Cette image est construite à partir d’un point de vue théorique : à quelques dizaines de mètres au-dessus de la mer, en face des nouveaux bassins de la Joliette (aménagés à partir de 1850), selon une orientation à peu près O-E. De telle sorte qu’on reconnaît bien les différents monuments, quartiers et bassins du port disposés devant l’observateur :la colline de la vieille ville et le clocher des Accoules à droite, la nouvelle Major  et le quartier à plan orthogonal du boulevard des Dames au centre, l’extension portuaire (bassin du Lazaret) et les nouveaux quartiers vers le nord à gauche, la chaîne de l’Etoile à l’arrière-plan. L’énorme digue est le premier élément de l’actuelle « digue du large » et protège le nouvel avant-port sud à droite. Si les deux flèches des clochers d’une église qui se dressent au centre gauche sont  celles des Réformés, leur localisation serait une erreur patente.

Pour construire l’illustration de l’ouvrage, les considérations pédagogiques de l’auteur ont certainement exigé du dessinateur un gros effort de recherche documentaire sur des sujets extrêmement variés, qui a pu l’amener dans certains cas à privilégier la construction d’images évocatrices  tout en conservant une « réalité-terrain »dont on ignore si elle a été ou non directement observée.
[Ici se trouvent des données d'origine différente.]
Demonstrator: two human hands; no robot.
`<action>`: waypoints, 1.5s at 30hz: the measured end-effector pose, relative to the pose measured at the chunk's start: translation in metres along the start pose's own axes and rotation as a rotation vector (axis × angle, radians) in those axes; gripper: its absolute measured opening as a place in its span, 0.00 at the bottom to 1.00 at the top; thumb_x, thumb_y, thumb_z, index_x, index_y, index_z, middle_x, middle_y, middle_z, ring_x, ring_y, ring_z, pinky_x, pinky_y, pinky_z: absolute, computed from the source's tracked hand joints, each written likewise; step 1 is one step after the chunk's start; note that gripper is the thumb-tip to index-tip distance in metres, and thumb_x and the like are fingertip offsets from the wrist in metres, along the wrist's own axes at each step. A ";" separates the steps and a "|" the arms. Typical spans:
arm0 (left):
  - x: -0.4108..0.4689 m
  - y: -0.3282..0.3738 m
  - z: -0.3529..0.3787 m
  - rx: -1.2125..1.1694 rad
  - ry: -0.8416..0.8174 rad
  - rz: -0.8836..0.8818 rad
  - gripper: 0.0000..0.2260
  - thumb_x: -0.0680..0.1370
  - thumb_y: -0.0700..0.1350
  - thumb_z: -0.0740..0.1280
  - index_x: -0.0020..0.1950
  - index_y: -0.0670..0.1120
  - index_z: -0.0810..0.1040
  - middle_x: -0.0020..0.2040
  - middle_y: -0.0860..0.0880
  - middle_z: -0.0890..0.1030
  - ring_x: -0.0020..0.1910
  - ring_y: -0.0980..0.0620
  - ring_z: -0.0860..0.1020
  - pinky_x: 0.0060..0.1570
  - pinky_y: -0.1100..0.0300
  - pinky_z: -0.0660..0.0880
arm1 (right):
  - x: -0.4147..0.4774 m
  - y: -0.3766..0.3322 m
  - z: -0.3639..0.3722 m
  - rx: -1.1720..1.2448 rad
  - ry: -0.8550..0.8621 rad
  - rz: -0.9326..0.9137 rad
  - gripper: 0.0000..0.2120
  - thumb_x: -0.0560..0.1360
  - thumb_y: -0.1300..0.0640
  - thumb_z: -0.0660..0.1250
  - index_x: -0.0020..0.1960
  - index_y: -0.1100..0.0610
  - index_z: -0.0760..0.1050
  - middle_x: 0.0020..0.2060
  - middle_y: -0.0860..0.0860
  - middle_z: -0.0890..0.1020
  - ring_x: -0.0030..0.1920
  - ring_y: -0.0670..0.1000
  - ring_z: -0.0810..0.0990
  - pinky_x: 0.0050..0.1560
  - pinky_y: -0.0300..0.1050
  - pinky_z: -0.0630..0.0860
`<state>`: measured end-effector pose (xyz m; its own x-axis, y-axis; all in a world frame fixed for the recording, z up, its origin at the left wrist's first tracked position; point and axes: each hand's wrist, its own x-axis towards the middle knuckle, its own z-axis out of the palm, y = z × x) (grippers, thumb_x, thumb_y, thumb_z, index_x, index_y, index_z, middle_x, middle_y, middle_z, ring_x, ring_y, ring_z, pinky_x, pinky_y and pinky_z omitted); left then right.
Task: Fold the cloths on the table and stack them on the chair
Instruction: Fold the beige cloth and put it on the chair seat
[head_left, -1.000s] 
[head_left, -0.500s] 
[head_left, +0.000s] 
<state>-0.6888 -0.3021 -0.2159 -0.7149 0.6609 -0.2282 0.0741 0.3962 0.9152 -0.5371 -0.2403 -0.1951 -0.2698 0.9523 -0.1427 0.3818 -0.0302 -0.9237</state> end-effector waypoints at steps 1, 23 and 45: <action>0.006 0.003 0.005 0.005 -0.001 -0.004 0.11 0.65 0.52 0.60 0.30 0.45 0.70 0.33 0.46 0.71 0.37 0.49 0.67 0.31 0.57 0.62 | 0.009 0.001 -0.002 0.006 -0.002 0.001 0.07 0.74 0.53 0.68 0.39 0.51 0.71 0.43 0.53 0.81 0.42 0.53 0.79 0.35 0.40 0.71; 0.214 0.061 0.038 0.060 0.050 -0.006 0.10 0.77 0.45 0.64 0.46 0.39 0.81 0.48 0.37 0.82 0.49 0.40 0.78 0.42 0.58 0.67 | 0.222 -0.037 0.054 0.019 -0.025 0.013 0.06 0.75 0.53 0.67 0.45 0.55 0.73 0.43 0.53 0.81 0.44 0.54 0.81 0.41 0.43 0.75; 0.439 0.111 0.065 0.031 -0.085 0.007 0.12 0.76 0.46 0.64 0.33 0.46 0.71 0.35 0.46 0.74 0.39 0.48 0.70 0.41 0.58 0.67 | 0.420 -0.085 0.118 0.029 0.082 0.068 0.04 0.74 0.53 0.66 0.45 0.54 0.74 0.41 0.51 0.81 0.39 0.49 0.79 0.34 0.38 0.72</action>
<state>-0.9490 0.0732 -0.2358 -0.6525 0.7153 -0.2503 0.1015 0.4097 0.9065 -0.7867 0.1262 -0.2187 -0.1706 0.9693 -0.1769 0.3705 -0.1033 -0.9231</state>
Michel Sivignon, Roland Courtot


[1] Nous n’avons pas trouvé d’informations détaillées sur ce dessinateur graveur, même pas son prénom. Il a illustré « Francinet » de G. Bruno mais non  pas « Le Tour de l’Europe » du même auteur, mais très postérieur. Quelques unes de ses gravures d’appareils médicaux, réalisées pour illustrer des articles dans des revues de médecine, sont consultables sur le site de la Bibliothèque interuniversitaire de Santé de l’Université de Paris Descartes : par exemple, un « sphymographe de Longuet », http://www.biusante.parisdescartes.fr/histmed/image?06979

C’est le seul autre témoignage que nous ayons  pu consulter de sa maîtrise technique de la gravure.